*** COLLECTED MATERIAL Section Begins ***
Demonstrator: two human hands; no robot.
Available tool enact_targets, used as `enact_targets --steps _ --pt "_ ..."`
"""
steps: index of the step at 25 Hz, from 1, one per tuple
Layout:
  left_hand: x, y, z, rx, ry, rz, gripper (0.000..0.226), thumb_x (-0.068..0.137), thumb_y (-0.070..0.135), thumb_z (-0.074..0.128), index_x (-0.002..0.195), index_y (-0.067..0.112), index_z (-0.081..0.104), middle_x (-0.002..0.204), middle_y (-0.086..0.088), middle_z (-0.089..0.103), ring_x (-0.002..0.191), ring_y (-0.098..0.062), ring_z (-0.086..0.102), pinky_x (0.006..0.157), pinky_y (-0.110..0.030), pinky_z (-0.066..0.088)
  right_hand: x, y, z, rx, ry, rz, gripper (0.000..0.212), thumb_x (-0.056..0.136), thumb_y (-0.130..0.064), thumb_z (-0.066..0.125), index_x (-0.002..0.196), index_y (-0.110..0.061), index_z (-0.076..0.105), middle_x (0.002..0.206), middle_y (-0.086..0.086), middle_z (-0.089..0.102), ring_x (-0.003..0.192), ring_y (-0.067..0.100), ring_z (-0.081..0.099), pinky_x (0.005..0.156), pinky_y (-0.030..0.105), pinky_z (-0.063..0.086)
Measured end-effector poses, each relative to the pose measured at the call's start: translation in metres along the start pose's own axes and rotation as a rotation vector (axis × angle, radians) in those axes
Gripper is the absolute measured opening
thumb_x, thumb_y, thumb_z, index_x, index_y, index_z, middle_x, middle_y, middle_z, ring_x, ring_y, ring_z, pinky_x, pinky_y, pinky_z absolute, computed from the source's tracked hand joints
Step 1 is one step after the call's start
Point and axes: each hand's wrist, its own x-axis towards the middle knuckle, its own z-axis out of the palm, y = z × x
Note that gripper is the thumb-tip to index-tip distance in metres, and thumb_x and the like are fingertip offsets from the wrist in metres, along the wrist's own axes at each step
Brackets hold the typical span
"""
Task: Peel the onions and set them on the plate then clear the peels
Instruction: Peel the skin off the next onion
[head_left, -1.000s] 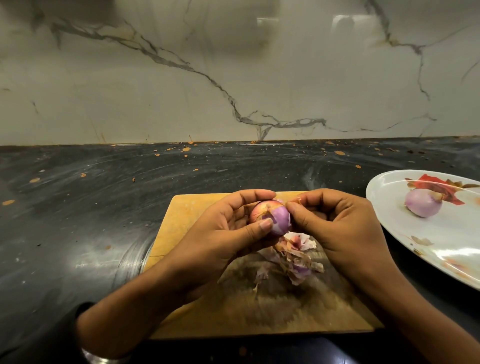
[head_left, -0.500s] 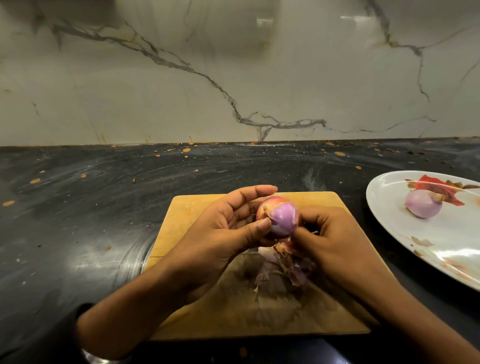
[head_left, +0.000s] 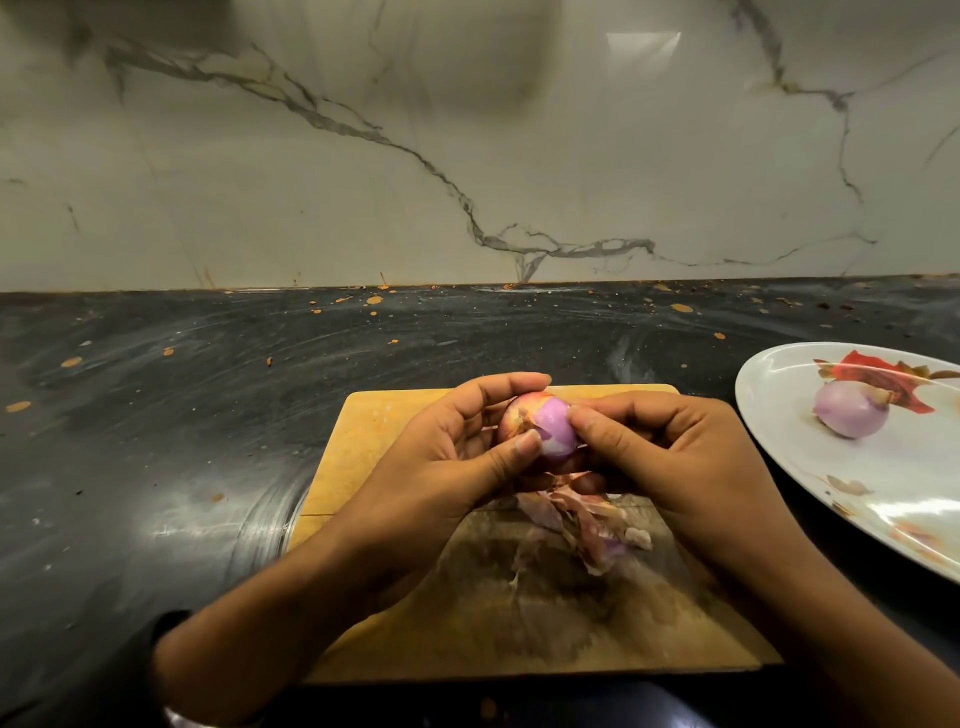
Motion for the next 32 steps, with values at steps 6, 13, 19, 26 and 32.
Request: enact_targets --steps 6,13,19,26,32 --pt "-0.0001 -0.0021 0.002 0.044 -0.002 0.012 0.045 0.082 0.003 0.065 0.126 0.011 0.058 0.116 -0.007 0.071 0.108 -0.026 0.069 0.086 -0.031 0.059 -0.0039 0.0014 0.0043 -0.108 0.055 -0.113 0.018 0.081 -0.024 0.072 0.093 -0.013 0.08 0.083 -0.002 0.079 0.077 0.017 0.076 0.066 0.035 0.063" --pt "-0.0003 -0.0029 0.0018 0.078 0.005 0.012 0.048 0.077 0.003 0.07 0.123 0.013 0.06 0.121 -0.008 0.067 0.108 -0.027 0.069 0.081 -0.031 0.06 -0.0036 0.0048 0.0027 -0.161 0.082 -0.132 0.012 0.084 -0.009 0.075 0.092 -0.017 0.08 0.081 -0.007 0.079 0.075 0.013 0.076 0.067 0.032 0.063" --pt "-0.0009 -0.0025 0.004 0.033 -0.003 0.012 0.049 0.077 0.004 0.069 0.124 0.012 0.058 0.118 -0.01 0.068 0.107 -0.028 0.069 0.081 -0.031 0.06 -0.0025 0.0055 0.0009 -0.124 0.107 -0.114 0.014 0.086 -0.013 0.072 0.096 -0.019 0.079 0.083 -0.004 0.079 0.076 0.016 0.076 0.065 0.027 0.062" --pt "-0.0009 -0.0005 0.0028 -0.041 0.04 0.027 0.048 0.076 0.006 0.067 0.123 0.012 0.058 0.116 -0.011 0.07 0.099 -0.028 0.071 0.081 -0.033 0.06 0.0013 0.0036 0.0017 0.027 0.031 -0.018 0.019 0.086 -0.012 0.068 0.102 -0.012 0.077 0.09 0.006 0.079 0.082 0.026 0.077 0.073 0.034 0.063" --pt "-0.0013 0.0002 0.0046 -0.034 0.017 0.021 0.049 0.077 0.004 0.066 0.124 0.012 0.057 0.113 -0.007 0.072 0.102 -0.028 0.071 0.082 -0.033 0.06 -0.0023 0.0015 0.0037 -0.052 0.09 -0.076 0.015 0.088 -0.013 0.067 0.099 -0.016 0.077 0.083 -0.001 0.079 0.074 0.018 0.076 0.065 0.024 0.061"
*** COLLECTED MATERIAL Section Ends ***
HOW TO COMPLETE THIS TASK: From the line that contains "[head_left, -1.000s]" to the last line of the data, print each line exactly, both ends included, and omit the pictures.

RESPONSE BOX:
[head_left, -1.000s] 
[head_left, -0.500s] 
[head_left, +0.000s] 
Motion for the next 32 steps, with values at steps 6, 13, 19, 26 and 32.
Request: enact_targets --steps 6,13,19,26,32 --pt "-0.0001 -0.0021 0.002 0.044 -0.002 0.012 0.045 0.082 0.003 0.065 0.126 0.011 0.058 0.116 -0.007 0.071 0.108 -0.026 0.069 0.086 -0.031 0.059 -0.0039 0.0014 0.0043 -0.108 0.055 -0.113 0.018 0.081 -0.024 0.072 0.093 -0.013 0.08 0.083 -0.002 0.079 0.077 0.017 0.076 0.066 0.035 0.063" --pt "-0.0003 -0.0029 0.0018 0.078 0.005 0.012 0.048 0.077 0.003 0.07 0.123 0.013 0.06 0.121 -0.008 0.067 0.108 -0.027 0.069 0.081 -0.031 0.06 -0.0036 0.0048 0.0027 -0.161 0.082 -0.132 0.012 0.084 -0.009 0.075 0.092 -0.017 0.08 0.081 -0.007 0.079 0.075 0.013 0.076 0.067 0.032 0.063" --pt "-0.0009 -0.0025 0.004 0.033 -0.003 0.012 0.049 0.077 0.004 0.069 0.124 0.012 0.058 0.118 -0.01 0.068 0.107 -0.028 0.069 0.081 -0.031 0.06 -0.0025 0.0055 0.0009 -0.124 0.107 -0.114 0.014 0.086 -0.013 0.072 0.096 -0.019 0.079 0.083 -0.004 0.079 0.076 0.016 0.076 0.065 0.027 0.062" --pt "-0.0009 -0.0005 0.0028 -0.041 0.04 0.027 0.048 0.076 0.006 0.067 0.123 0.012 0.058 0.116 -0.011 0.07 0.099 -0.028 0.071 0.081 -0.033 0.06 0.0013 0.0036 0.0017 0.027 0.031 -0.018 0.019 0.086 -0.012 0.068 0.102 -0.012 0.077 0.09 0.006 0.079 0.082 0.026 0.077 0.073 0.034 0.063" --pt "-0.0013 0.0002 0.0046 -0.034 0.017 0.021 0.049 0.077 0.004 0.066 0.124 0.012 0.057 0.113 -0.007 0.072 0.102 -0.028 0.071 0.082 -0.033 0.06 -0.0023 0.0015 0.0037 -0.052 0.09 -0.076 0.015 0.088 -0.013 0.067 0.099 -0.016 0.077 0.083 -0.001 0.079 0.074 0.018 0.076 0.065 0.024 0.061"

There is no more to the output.